We see taking risks with new technology as just part of moving ahead, part of getting and staying in front of the competition.  

How do you know when your IT organization is succeeding?

Traditional IT KPIs and compliance metrics are important, but they don’t necessarily mean we have helped the brand drive meaningful business outcomes. The end game is creating value that has meaningful results for the brand. Attaining senior leadership alignment on measurable metrics/KPI’s is step one. In addition, I want to get a pulse on how the rest of the organization sees the department and how much we help them achieve their own KPIs.

What is your favorite game to play at Dave & Busters?
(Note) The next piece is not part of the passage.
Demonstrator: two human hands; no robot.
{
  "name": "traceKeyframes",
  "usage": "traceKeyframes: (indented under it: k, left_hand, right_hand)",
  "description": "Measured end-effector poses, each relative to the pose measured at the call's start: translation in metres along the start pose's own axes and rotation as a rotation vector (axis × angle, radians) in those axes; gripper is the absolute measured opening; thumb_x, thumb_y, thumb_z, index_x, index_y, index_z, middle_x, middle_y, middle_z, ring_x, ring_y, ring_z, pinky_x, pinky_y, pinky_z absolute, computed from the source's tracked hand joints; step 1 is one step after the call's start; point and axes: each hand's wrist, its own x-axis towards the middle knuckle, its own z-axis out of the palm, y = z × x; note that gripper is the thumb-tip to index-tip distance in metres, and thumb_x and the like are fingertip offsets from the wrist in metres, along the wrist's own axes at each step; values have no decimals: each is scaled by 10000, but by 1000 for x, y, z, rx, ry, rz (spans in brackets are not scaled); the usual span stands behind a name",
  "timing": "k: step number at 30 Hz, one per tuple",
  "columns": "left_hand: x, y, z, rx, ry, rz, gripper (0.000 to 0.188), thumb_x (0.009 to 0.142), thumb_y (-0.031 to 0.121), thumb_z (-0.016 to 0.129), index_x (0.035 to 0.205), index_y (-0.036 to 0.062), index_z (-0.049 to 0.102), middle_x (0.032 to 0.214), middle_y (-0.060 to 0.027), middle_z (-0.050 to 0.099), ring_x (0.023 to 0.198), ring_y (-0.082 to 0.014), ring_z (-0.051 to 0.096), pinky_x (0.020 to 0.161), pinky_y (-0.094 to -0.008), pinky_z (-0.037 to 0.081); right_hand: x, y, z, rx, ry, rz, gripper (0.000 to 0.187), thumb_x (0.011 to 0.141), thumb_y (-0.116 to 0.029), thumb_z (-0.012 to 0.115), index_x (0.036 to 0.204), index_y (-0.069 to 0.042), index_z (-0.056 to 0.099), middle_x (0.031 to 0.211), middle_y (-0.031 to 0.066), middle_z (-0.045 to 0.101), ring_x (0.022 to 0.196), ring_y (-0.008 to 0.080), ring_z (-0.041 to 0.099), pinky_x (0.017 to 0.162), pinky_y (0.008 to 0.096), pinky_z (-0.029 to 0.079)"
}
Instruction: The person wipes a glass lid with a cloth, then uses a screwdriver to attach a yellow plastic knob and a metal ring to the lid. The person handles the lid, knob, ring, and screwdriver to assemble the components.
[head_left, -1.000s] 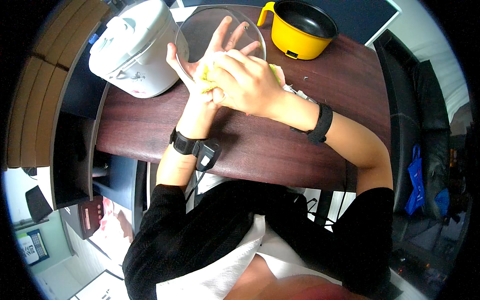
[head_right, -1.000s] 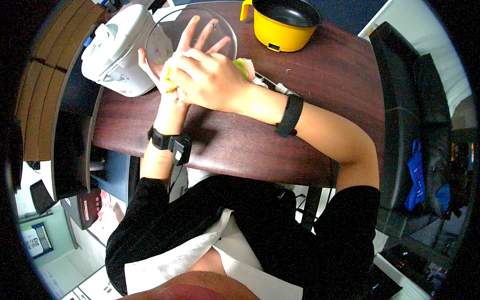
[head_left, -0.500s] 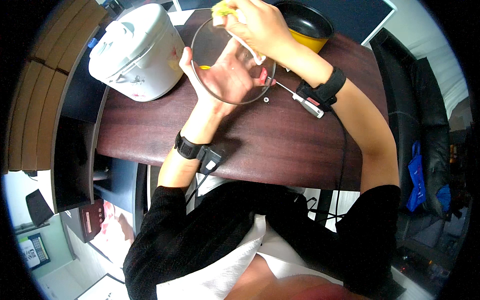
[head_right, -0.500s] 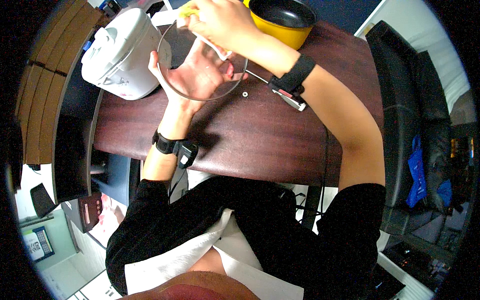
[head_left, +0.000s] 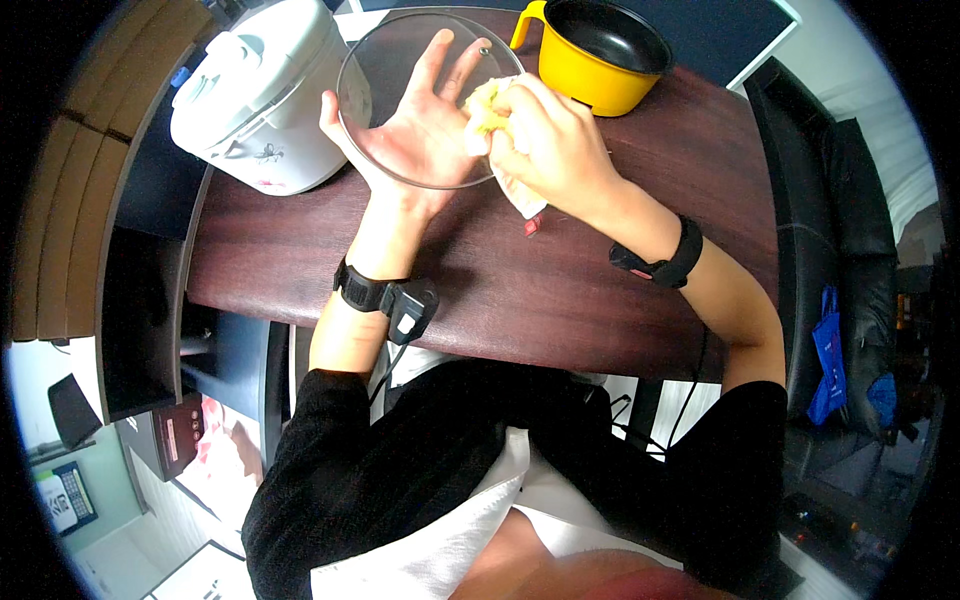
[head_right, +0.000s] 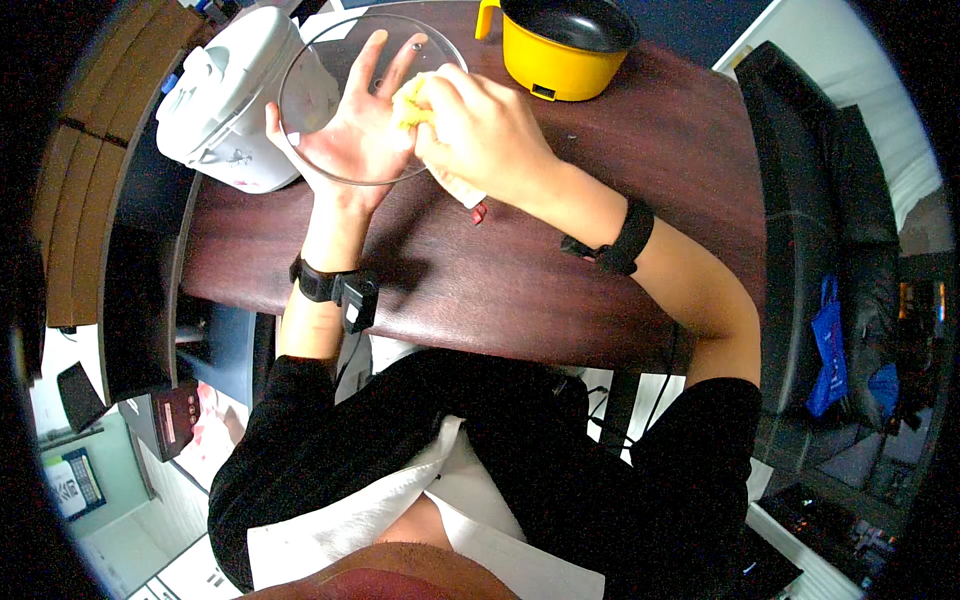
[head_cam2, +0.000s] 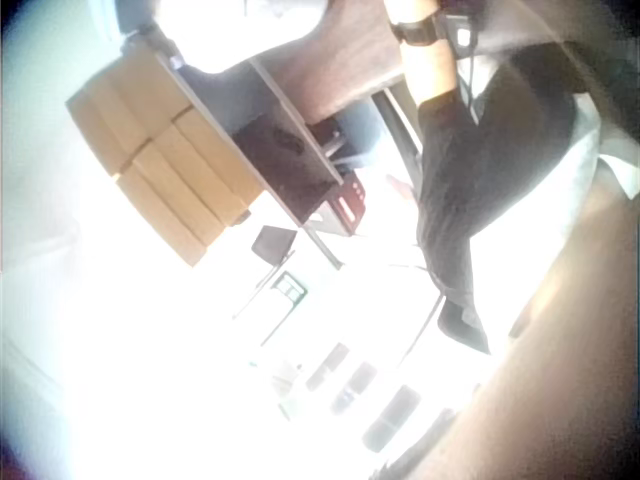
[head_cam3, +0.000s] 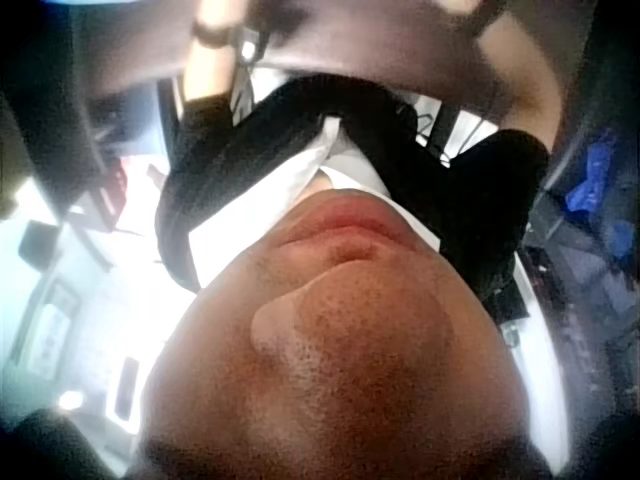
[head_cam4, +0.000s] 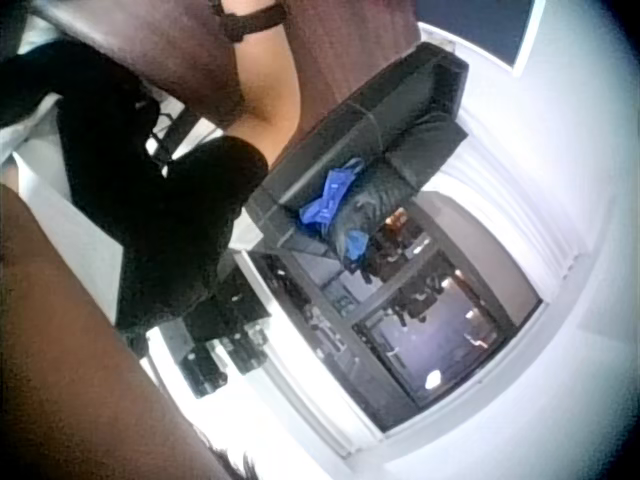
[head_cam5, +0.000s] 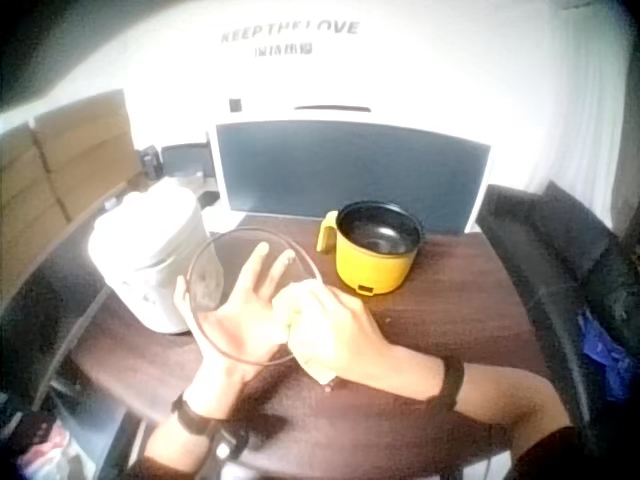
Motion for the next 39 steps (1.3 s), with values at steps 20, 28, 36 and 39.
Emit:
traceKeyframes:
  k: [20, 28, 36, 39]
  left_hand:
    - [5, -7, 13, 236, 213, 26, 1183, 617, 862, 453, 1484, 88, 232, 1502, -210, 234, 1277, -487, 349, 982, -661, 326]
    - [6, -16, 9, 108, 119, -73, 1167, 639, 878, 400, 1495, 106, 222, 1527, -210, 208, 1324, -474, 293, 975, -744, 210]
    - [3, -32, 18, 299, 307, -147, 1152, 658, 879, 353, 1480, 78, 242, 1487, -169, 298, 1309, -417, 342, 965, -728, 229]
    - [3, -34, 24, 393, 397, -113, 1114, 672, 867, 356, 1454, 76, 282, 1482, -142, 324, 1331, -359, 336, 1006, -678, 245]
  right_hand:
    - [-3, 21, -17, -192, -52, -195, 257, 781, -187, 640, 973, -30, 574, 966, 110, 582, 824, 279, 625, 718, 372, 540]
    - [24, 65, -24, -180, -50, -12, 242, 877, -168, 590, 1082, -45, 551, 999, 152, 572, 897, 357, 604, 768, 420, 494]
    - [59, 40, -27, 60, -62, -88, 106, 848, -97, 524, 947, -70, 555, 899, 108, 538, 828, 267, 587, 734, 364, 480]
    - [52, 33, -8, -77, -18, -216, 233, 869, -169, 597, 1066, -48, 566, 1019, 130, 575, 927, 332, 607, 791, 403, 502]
I have two. One is Halo. I love being able to sit down and have that totally immersive experience until my fingers just can’t do it anymore. The other is a new game we just introduced called Connect 4 Hoops. It’s a combination of Connect 4 and basketball. I can play it with my kids and its fun for the entire family.

About JP Hurtado

JP Hurtado is SVP & CIO of Dave & Buster’s Entertainment, Inc. which owns and operates 126 venues in North America that combine entertainment and dining. Prior to Dave & Busters, JP held a progression of IT leadership roles during his 14 years at Royal Caribbean Cruises, including most recently, AVP, Shipboard Technology & Global Infrastructure. He earned a B.S.B.A. in Decision Information Sciences from the University of Florida.